- Promotional release poster

Japanese name
- Kanji: 離婚しようよ
- Revised Hepburn: Rikon Shiyou Yo
- Genre: Drama
- Written by: Kankurō Kudō Shizuka Oishi
- Directed by: Fuminori Kaneko Ryosuke Fukuda Takuya Sakaue
- Starring: Tori Matsuzaka Riisa Naka
- Theme music composer: Shin Kono
- Composer: Yugo Kanno
- Country of origin: Japan
- Original language: Japanese
- No. of episodes: 9

Production
- Executive producers: Naomi Satoh Shinichi Takahashi
- Producers: Aki Isoyama Itsumi Katsuno
- Production location: Tokyo
- Cinematography: Akihiko Izawa Masanobu Onishi
- Editor: Shigeki Matsuo
- Running time: 57–68 minutes
- Production company: TBS Sparkle

Original release
- Network: TBS Television; Netflix;
- Release: June 22, 2023

= Let's Get Divorced =

2023 Japanese television series

Let's Get Divorced (離婚しようよ, Rikon Shiyou Yo) is a 2023 Japanese television series.

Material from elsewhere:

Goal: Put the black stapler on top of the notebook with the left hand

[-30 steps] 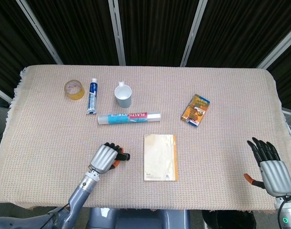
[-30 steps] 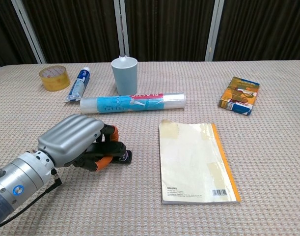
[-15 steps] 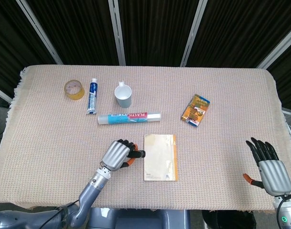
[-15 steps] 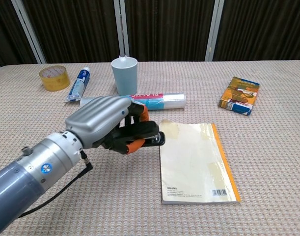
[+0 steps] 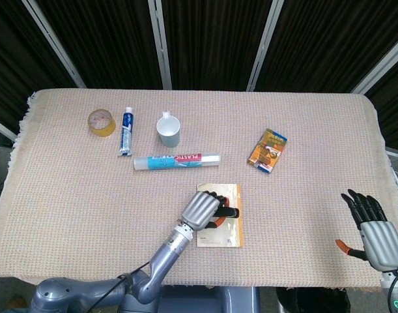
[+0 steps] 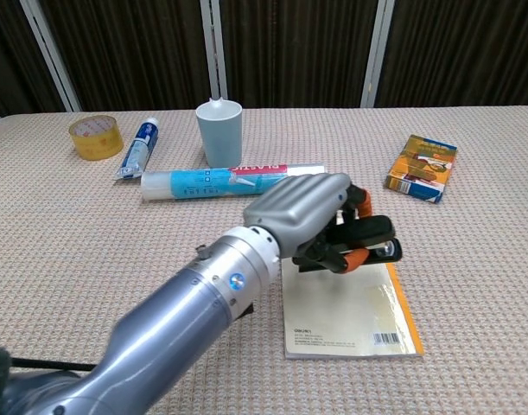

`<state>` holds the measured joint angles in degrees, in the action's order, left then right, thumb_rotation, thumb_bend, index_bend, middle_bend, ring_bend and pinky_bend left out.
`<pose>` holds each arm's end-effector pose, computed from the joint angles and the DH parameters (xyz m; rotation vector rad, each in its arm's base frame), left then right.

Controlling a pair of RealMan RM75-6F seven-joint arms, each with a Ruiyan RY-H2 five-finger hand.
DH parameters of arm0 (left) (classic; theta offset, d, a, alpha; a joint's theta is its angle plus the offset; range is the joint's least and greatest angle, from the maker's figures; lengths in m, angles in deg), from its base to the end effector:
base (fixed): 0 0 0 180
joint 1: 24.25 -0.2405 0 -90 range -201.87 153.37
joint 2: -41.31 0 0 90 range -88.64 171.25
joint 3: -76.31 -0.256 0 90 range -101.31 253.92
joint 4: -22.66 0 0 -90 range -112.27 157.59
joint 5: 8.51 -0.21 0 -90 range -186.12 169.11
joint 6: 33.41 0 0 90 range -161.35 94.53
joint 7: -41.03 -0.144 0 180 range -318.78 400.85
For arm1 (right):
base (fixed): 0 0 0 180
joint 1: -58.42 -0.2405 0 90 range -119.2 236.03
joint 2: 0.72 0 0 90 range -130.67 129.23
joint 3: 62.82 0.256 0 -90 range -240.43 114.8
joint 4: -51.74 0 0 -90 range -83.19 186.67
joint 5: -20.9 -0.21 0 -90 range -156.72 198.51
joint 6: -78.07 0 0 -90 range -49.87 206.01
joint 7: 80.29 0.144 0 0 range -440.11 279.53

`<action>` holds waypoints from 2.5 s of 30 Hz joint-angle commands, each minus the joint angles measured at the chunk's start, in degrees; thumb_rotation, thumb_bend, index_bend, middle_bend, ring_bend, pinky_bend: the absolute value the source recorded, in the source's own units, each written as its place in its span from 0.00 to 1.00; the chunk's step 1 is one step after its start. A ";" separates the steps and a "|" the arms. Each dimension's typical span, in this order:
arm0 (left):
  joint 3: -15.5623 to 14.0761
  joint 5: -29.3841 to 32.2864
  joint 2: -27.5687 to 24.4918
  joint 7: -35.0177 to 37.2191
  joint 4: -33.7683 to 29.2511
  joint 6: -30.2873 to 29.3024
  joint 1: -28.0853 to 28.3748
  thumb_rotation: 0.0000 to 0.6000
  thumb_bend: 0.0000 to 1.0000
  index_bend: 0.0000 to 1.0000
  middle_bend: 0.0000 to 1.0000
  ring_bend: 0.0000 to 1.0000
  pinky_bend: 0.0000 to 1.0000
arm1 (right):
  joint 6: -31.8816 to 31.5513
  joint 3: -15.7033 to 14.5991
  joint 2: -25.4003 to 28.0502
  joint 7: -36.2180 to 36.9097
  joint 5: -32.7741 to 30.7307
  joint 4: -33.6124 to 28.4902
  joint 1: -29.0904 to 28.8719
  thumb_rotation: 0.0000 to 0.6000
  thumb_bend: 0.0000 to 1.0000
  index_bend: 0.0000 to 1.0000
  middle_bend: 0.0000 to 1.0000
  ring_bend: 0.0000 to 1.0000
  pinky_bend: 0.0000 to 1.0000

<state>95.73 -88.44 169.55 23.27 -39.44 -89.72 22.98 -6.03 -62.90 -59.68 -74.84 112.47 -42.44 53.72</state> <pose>0.0042 0.2799 -0.1651 -1.9500 -0.9923 -1.3345 -0.3047 -0.1684 0.1700 1.4888 -0.9495 0.9319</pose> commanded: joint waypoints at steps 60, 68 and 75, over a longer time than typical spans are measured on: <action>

Produced by TBS, and stars Tori Matsuzaka and Riisa Naka. The series premiered on Netflix on June 22, 2023.

== Cast ==
- Tori Matsuzaka as Taishi Shoji
- Riisa Naka as Yui Kurosawa
- Ryo Nishikido as Kyoji Kano
- Yuka Itaya as Kaoru Inden
- Lisa Oda
- Fūju Kamio
- Yusuke Shoji
- Shin Yazawa
- Rena Moriya
- Hiroyuki Takagishi
- Kou Maehara
- Toshinori Omi
- Narushi Ikeda
- Koji Yamamoto
- Reiko Takashima
- Keiko Takeshita
- Arata Furuta

== Production ==
In October 2021, The series was announced on Netflix as part of a three-series deal with TBS. The principal photography of the series started in March 2022 in Tokyo. The filming of the series wrapped up in July 2022.

== Reception ==
Joel Keller of Decider criticised the series. James Marsh of South China Morning Post gave it a rating of 2.5/5 and praised the series.